I punched the executable onto a deck of about 85 cards, which you can see at the beginning of the article. I also punched a card with the input to the hash algorithm. To run the program, I loaded the card deck into the card reader and hit the "Load" button. The cards flew through the reader at 800 cards per minute, so it took just a few seconds to load the program. The computer's console (below) flashed frantically for 40 seconds while the program ran. Finally, the printer printed out the resulting hash (as you can see at the top of the article) and the results were punched onto a new card. Since Bitcoin mining used double SHA-256 hashing, hashing for mining would take twice as long (80 seconds).
Performance comparison
The IBM 1401 can compute a double SHA-256 hash in 80 seconds. It requires about 3000 Watts of power, roughly the same as an oven or clothes dryer. A basic IBM 1401 system sold for $125,600, which is about a million dollars in 2015 dollars. On the other hand, today you can spend $50 and get a USB stick miner with a custom ASIC integrated circuit. This USB miner performs 3.6 billion hashes per second and uses about 4 watts. The enormous difference in performance is due to several factors: the huge increase in computer speed in the last 50 years demonstrated by Moore's law, the performance lost by using a decimal business computer for a binary-based hash, and the giant speed gain from custom Bitcoin mining hardware.To summarize, to mine a block at current difficulty, the IBM 1401 would take about 5x10^14 years (about 40,000 times the current age of the universe). The electricity would cost about 10^18 dollars. And you'd get 25 bitcoins worth about $6000. Obviously, mining Bitcoin on an IBM 1401 mainframe is not a profitable venture. The photos below compare the computer circuits of the 1960s with the circuits of today, making it clear how much technology has advanced.
Networking
You might think that Bitcoin would be impossible with 1960s technology due to the lack of networking. Would one need to mail punch cards with the blockchain to the other computers? While you might think of networked computers as a modern thing, IBM supported what they call teleprocessing as early as 1941. In the 1960s, the IBM 1401 could be hooked up to the IBM 1009 Data Transmission Unit, a modem the size of a dishwasher that could transfer up to 300 characters per second over a phone line to another computer. So it would be possible to build a Bitcoin network with 1960s-era technology. Unfortunately I didn't have teleprocessing hardware available to test this out.
Conclusion
Implementing SHA-256 in assembly language for an obsolete mainframe was a challenging but interesting project. Performance was worse than I expected (even compared to my 12 minute Mandelbrot). The decimal arithmetic of a business computer is a very poor match for a binary-optimized algorithm like SHA-256. But even a computer that predates integrated circuits can implement the Bitcoin mining algorithm. And, if I ever find myself back in 1960 due to some strange time warp, now I know how to set up a Bitcoin network.The Computer History Museum in Mountain View runs demonstrations of the IBM 1401 on Wednesdays and Saturdays so if you're in the area you should definitely check it out (schedule). Tell the guys running the demo that you heard about it from me and maybe they'll run my Pi program for you. Thanks to the Computer History Museum and the members of the 1401 restoration team, Robert Garner, Ed Thelen, Van Snyder, and especially Stan Paddock. The 1401 team's website (ibm-1401.info) has a ton of interesting information about the 1401 and its restoration.
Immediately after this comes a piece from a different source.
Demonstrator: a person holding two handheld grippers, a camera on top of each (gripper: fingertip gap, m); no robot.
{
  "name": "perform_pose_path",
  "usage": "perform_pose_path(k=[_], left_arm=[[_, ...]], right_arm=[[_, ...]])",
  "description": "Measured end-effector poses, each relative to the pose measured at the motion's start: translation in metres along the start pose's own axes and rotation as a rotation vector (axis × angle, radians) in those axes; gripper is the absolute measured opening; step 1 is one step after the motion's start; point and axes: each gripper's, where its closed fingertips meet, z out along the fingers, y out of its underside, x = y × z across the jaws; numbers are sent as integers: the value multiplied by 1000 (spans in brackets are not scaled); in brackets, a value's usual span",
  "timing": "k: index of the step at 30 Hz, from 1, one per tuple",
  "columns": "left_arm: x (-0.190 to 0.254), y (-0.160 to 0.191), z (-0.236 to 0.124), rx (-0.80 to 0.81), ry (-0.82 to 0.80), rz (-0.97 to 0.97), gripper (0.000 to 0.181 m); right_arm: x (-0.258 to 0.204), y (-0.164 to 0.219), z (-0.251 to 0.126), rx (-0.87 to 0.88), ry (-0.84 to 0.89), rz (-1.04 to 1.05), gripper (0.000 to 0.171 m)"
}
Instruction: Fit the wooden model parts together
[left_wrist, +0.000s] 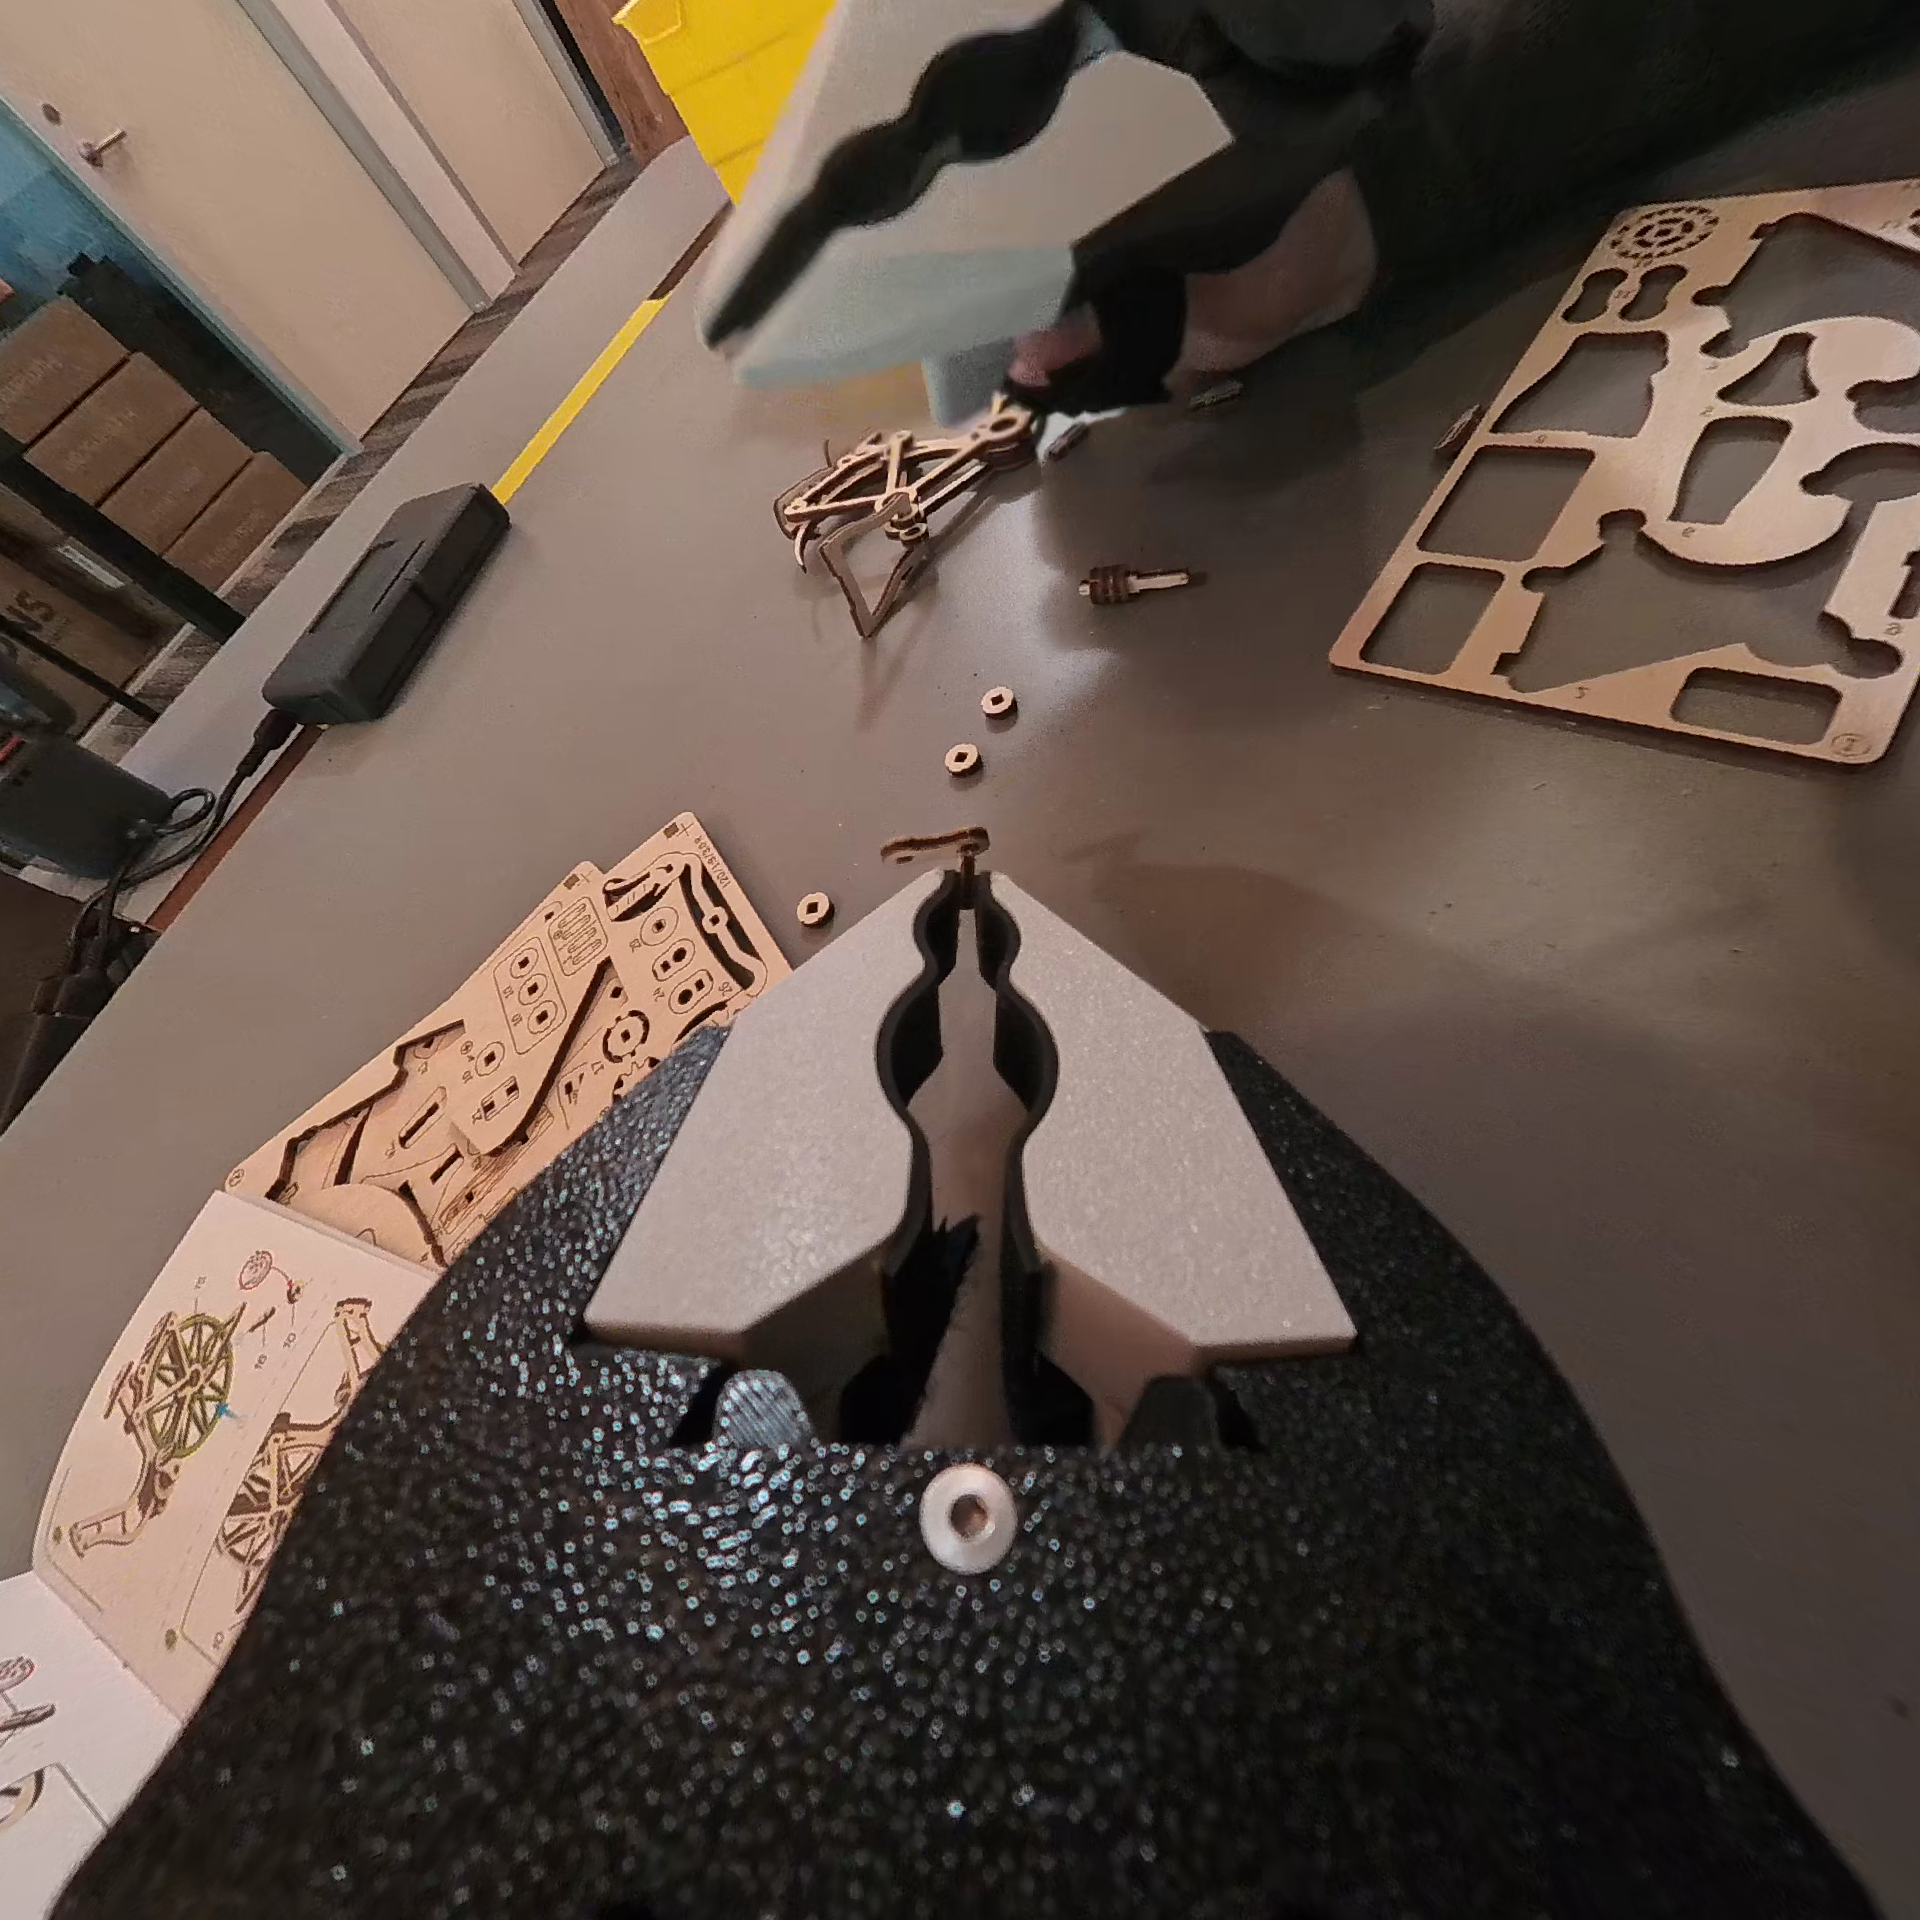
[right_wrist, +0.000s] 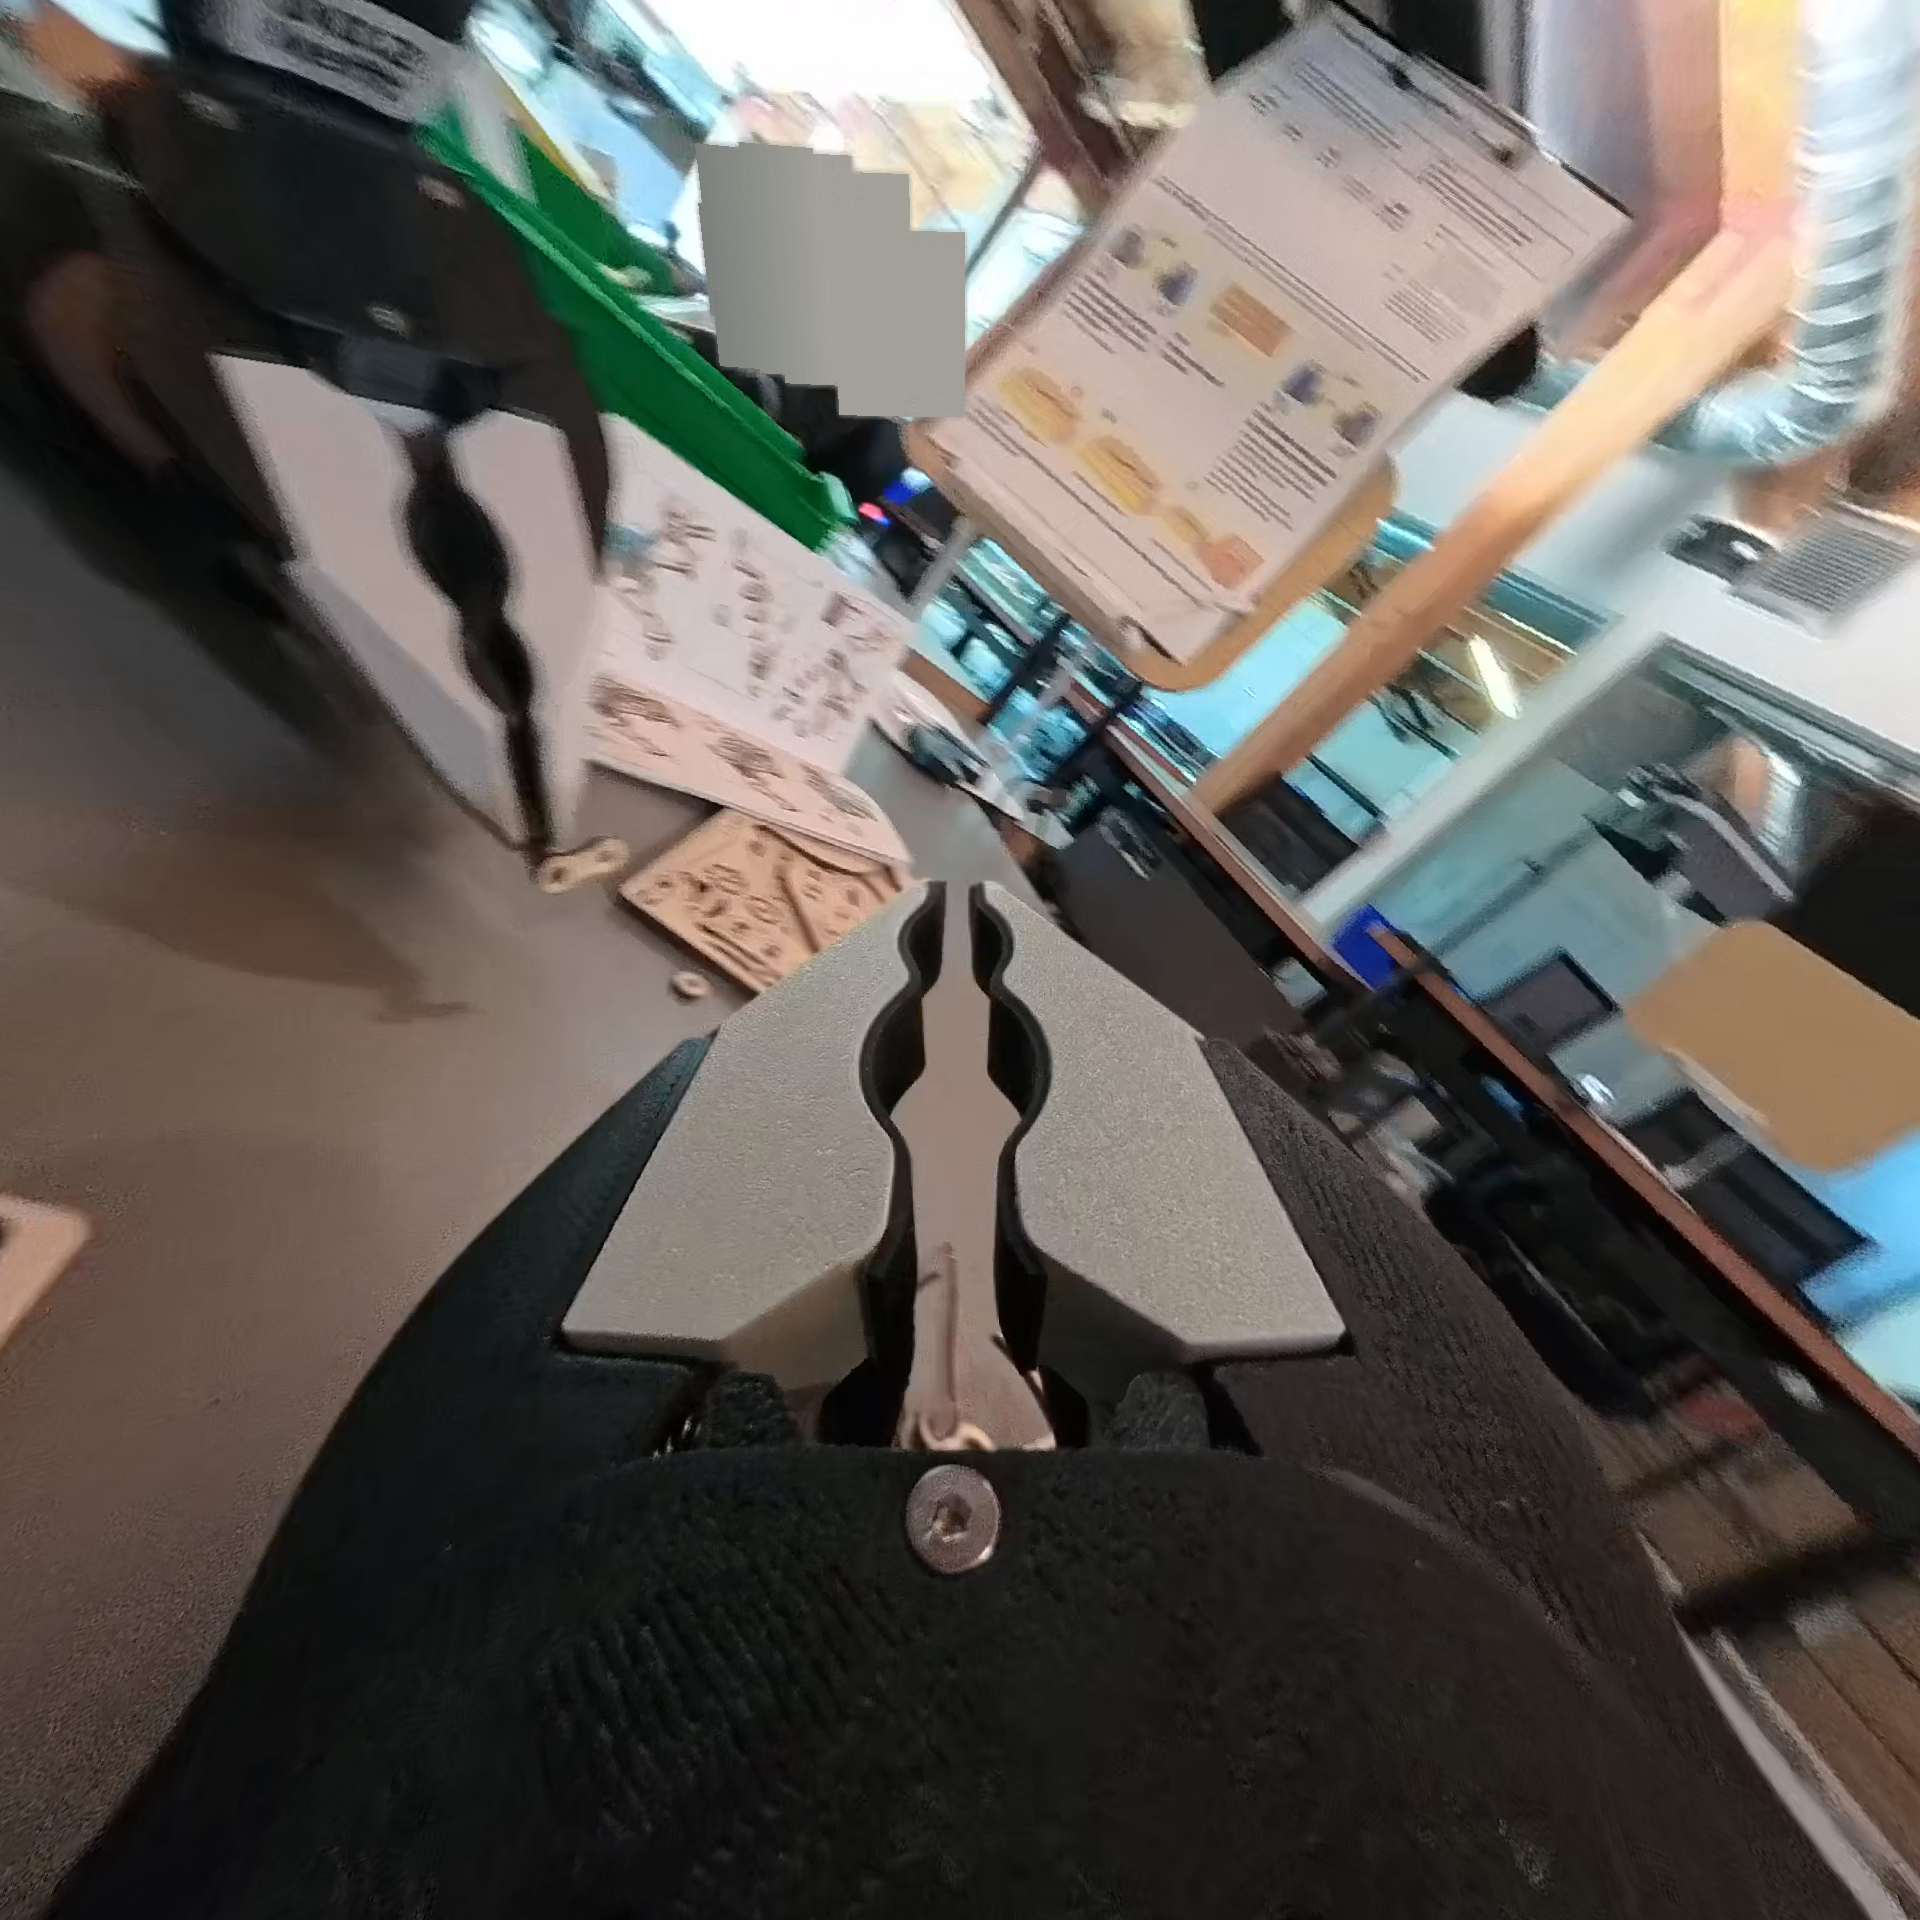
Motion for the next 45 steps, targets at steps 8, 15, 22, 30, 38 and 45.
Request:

I learned Fortran in 1977 using punch cards, I feel your pain.
ReplyDeleteHow many cards did you have to throw away before you had the complete program?
Hi Dogzilla! I developed the program on the ROPE 1401 simulator, so I only needed to punch it once. The card with the Bitcoin logo, on the other hand: that took about 20 tries
ReplyDeleteLucky you!
ReplyDeleteMY first computer experience was programming a Honeywell computer using cards punched on an IBM punch card machine. I had never used a keyboard before, so errors were very common, plus, the character sets weren't 100% matches (I think the IBM punch card machine was EBCDIC). I will live forever knowing that I had to punch an '&' character for the compiler to see a '(' character. I had to type '&x+3)' if I wanted '(x+3)'.
Add to this, we were supposed to write and debug the program on paper, computer time was expensive, so we lost 5 points credit for every time we ran the deck of cards after the first.
I really enjoy your writing, especially on the Z80, since I worked on the Z80 and the 68000 while at Mostek in the early 80s.
I just finished a great book you might like. Its called "Digital Apollo - Human and Machine in Spaceflight", by D. Mindell. It covers a lot of ground about the Apollo computer and control systems, at a technical level, but you don't need to understand Control Theory to follow it. I'd call it management level.
ReplyDeleteVery cool!
ReplyDeleteSmall note: In the second to last sentence of the first paragraph:
"[...]the 1401 takes 80 seconds for a single block"
I think you meant "for a single HASH"
i loved the 1401, and wished you had described it in more depth, variable length instrs, A, B, and M bits, combined op-codes (read, write, punch, and branch!), ... but i guess that is not the point of your story. good hack!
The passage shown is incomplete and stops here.